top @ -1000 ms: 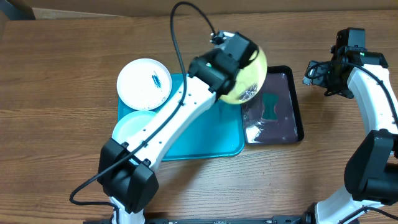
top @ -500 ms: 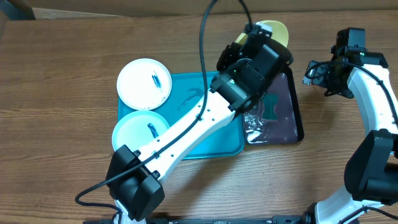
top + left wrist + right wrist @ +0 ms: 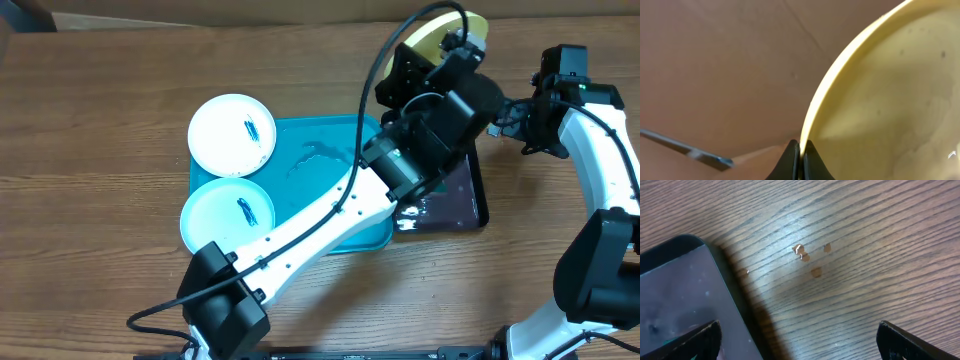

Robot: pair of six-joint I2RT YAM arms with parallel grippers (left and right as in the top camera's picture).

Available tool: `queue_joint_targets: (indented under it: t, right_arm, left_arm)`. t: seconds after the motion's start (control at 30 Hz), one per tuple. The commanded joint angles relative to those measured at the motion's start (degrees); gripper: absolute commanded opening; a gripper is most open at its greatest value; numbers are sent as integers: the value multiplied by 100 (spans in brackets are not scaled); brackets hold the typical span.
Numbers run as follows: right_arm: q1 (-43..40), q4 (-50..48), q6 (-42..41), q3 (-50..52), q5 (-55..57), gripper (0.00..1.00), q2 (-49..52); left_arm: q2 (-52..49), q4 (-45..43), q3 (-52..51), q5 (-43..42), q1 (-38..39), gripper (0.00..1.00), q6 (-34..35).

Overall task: Clean dirty plates on tray and stack at the side
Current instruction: 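Carry the yellow plate left and set it on the table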

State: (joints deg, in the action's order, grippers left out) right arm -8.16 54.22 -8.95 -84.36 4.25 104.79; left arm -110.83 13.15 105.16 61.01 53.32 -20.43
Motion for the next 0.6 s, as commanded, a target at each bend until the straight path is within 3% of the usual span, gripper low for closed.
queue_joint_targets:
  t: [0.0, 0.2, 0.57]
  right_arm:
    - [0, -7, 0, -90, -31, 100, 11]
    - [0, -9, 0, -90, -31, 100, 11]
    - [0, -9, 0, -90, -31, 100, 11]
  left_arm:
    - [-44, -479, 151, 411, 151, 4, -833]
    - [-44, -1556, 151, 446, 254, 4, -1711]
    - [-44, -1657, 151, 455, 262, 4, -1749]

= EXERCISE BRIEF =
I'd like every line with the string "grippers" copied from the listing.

= TASK RESPONSE =
Robot: pair of six-joint I2RT YAM arms with parallel grippers (left and right as in the top camera's picture).
State: (joints deg, in the action's order, grippers left out) right arm -8.16 54.22 -8.95 -84.36 4.25 104.79; left arm -110.83 13.15 105.16 61.01 53.32 -20.43

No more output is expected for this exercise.